Instructions to follow » In the listing that follows, determine how many lines include the word "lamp". Respond with that number alone.

Given material »

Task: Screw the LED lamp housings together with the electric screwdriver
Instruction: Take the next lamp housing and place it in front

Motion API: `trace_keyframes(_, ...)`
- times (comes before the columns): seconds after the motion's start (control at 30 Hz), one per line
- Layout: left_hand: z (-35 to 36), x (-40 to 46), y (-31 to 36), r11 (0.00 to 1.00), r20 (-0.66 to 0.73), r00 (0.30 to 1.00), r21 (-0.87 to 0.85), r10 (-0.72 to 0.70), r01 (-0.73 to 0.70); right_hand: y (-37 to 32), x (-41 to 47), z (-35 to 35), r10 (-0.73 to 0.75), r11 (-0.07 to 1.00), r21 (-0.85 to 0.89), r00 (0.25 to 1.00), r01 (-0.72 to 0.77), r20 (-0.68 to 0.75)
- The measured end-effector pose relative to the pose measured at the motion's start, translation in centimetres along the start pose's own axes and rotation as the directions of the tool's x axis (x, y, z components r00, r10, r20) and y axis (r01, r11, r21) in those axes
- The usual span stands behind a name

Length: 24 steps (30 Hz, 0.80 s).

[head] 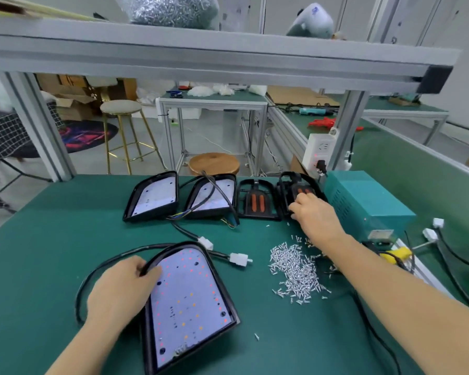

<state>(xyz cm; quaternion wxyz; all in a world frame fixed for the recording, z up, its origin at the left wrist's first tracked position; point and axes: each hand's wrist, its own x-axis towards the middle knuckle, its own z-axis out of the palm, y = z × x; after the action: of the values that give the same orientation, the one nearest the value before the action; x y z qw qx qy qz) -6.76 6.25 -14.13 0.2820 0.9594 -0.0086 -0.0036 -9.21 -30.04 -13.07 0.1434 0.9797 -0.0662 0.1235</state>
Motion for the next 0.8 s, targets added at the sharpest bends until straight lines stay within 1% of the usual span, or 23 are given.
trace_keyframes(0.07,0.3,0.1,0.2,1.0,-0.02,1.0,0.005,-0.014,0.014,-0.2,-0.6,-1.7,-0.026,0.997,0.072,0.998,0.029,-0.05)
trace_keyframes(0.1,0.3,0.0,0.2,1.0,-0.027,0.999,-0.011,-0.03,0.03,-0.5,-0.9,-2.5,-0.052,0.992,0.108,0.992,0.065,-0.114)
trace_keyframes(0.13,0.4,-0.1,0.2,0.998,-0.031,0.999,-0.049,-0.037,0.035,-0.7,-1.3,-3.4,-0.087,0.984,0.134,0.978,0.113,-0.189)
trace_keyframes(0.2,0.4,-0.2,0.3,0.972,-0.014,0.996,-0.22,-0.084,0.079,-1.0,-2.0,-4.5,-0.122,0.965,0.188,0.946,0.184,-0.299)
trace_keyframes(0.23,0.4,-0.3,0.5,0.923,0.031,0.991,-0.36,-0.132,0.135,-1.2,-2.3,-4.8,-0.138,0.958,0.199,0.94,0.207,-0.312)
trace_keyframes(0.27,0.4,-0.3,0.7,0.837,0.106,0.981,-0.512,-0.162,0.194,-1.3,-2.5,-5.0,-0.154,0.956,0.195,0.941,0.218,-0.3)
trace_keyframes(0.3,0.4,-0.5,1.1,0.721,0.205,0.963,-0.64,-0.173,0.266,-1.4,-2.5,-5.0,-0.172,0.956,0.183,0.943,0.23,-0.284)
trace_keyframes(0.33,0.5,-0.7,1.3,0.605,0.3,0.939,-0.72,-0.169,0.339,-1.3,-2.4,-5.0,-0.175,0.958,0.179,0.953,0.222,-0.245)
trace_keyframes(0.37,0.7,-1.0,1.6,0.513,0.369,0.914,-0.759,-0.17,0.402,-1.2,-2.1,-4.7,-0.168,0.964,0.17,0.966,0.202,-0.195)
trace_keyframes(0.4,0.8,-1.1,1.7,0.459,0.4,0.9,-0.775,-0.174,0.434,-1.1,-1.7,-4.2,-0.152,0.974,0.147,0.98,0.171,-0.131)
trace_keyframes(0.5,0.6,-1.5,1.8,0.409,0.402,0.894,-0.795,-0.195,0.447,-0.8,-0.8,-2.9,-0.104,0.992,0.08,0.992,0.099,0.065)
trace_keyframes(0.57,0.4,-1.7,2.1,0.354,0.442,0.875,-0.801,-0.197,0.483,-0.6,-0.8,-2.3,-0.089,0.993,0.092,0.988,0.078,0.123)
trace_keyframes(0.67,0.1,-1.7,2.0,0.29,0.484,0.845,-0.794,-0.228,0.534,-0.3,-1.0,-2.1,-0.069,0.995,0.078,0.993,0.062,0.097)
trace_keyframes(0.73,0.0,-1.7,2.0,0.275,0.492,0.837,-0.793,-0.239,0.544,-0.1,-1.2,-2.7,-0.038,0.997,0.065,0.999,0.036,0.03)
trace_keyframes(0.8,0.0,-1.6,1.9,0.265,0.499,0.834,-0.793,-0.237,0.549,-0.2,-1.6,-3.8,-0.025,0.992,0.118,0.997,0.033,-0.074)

Written response » 2